[[ Data open ]]

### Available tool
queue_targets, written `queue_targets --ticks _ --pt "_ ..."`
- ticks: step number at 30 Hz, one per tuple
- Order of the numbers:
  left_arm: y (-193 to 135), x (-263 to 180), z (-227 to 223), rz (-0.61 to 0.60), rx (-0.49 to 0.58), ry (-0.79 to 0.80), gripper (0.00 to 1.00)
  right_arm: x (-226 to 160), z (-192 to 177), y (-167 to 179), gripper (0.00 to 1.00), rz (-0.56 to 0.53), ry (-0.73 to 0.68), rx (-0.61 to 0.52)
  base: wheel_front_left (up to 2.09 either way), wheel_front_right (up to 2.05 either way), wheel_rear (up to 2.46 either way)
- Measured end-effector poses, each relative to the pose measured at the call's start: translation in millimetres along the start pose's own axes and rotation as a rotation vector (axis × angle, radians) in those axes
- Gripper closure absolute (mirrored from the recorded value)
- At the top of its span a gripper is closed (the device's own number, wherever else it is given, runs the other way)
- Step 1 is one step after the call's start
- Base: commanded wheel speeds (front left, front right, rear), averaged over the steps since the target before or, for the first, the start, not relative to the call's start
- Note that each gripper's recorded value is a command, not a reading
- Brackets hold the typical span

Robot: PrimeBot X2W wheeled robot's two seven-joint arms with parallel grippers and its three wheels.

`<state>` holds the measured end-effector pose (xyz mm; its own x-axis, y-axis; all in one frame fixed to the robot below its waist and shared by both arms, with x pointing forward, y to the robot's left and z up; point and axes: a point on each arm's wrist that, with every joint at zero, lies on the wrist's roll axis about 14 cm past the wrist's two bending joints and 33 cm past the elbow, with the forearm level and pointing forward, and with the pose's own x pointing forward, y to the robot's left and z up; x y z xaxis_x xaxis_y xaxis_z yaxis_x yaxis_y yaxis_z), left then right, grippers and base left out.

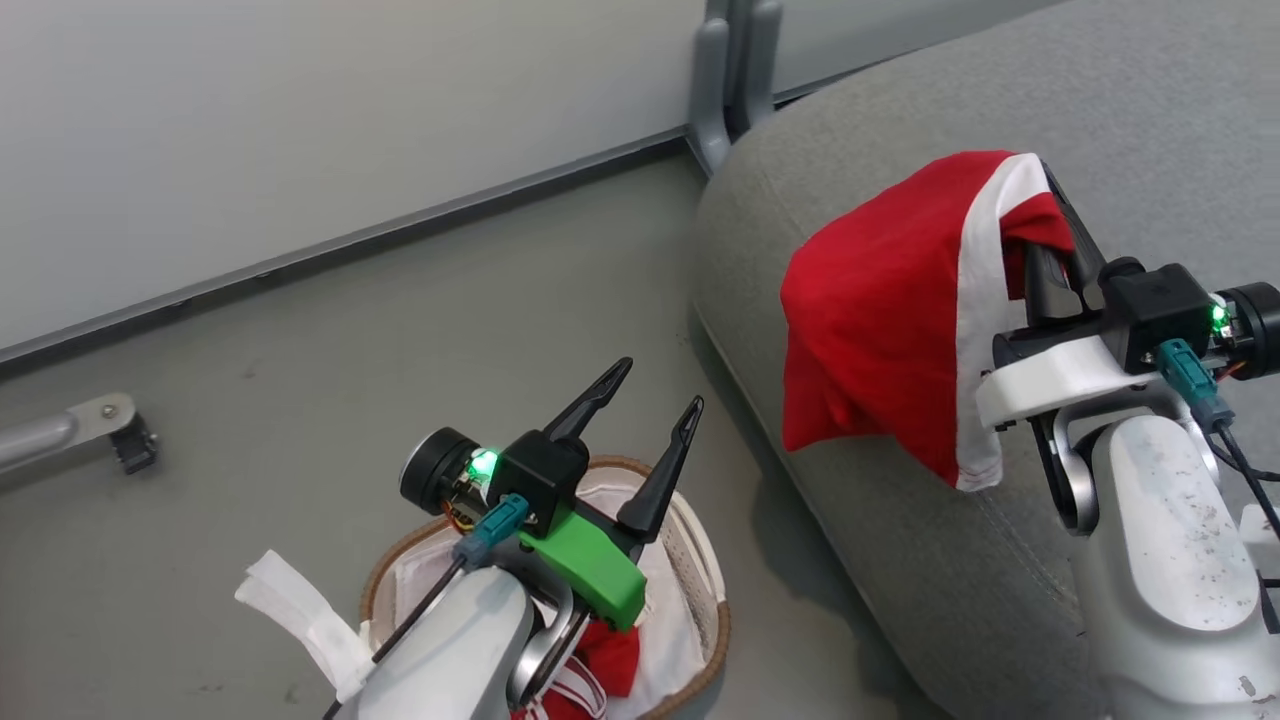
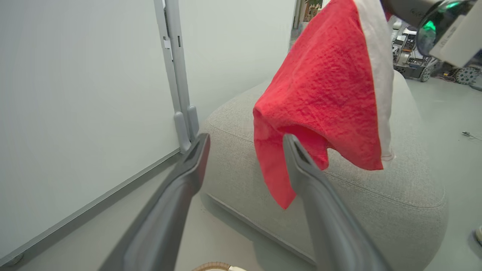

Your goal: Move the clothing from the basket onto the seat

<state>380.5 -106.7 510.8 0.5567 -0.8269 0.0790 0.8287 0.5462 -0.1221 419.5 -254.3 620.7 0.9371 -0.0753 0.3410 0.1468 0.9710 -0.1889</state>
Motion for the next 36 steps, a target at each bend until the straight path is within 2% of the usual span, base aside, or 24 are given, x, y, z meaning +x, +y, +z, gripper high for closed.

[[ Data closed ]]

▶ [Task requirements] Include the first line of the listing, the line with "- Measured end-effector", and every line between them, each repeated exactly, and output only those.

▶ [Answer to the problem]
### Available tool
queue_targets, written `queue_targets --ticks _ --pt "_ ..."`
- ticks: step number at 30 Hz, one per tuple
- Order of the numbers:
  left_arm: y (-193 to 135), x (-263 to 180), z (-227 to 223), rz (-0.61 to 0.60), rx (-0.49 to 0.58), ry (-0.79 to 0.80), gripper (0.00 to 1.00)
  right_arm: x (-226 to 160), z (-192 to 177), y (-167 to 179), gripper (0.00 to 1.00), rz (-0.56 to 0.53), ry (-0.73 to 0.68), rx (-0.61 to 0.52)
  base: wheel_front_left (up to 2.09 either way), wheel_front_right (up to 2.05 either way), wheel_rear (up to 2.46 either way)
- Measured end-effector poses, each relative to the pose measured at the call's start: translation in millimetres along the start pose's own axes and rotation as a rotation vector (axis × angle, radians) in those axes

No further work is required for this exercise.